Sad to say, the “no-business” meetings of Herbert Hoover and his colleagues did not lead to decisive action which might have avoided the collapse of the economy and the onset of the great depression of the 1930s. Instead, they met only to “exchange ideas” and to “create the impression that business is being done.” Nearly an entire generation of Americans grew up in poverty because action was not taken at that one point in history when something could have been done to avert disaster. All they did was talk.
All too often this description fits precisely what happens in the church. We meet about a problem and we talk, but we do nothing decisive. We “take the matter under advisement,” or, as we usually put it: “Let’s think some more about this until the next business meeting, then we’ll talk about it some more.” Such procrastination does nothing except to compound the problem and often make it more difficult or impossible to solve. Think about it:
The automobile engine that “freezes up” because of lack of oil could have been saved if oil had been added before it was too late.
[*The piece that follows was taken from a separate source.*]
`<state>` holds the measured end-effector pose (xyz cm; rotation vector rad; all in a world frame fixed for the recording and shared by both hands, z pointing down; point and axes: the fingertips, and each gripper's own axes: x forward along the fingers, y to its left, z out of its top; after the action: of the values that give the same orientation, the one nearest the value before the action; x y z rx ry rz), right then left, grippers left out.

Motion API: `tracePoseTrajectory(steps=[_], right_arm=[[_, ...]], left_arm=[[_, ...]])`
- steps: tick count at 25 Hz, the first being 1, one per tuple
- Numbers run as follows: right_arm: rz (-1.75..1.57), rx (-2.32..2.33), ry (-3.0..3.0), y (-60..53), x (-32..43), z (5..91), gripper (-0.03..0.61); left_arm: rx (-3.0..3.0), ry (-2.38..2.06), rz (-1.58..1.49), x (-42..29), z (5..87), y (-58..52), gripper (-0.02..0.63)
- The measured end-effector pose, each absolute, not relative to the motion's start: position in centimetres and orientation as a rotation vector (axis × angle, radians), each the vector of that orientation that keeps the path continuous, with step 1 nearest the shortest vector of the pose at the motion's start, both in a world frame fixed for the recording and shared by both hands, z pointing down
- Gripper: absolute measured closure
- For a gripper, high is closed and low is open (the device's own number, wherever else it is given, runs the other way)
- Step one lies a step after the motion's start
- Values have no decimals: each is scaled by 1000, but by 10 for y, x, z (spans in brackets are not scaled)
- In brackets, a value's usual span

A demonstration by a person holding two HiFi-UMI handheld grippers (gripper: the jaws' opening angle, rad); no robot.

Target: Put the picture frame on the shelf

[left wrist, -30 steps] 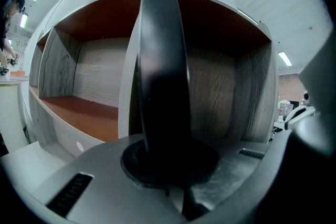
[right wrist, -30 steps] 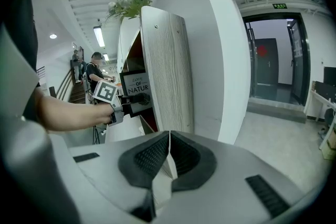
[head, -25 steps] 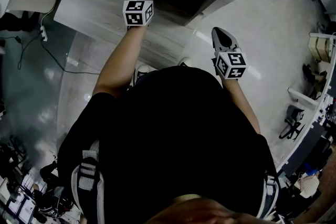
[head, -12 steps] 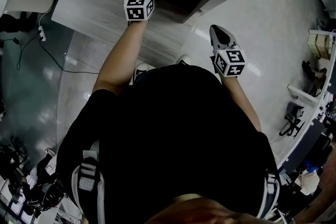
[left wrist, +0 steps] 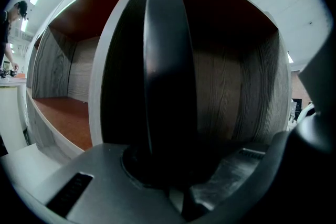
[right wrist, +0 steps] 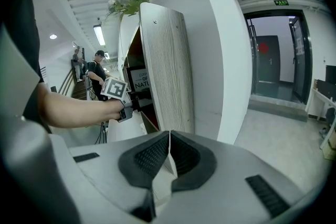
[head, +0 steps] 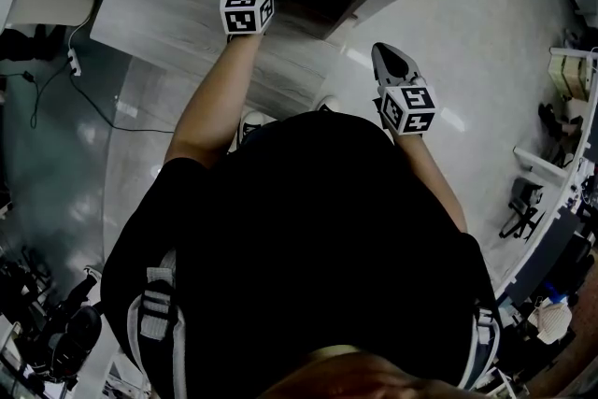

Simple administration of antibiotics can save the amputation of an infected limb, if only applied in time. We ought to “consider a thing wisely and carefully”- yes! But then we ought to act. This is the apostolic example from Acts 6 and 15: careful consideration followed by immediate, decisive action.
The following is an outline of what should be the practice in meetings wherein serious problems requiring immediate attention are dealt with. Please notice that this scenario is precisely what the apostles and brethren of the first century did with respect to important questions:
1. Introduce the problem. Describe it completely and precisely, so that all present understand it.
2. Suggest alternative solutions. Sometimes alluded to today as “brainstorming,” this pits the concerted wisdom of the group against the problem. It also gives everyone present the feeling of being included in the process, even if their suggestion does not prove to be the one followed. All should be listened to thoughtfully and without negative comment, at least at first. This permits a free exchange of ideas.
3. Discuss the various alternative solutions to see if they actually solve the problem or create other difficulties.
4. Arrive at a consensus. This assumes, of course, that we are dealing with a group of fair-minded people who can reason together and ultimately agree upon the best solution from among the alternatives. But this is the teaching of 1 Corinthians 1:10 – “that ye all speak the same thing, and that there be no divisions among you; but that ye be perfectly joined together in the same mind and in the same judgment. ” If the Lord commanded it of his people, then it must be possible! We certainly remind the sectarian world of how this requires doctrinal unity. We, also, need to be reminded that it applies to us in our dealings with one another.
5. Develop an action plan.
6. Assign those responsible to put the plan into effect.
7. Carry through on the plan immediately. Get it done! If a thing is worth doing then it is worth doing right. And if it is worth doing right, then it is worth doing right then!
In churches of today we will be like the first century church in our “business meetings” only if we transact business in those meetings. If we only talk of business, then we are, in effect, holding “no-business” meetings. If the result of our meetings is prompt, decisive action, then and only then – are we following the apostolic examples.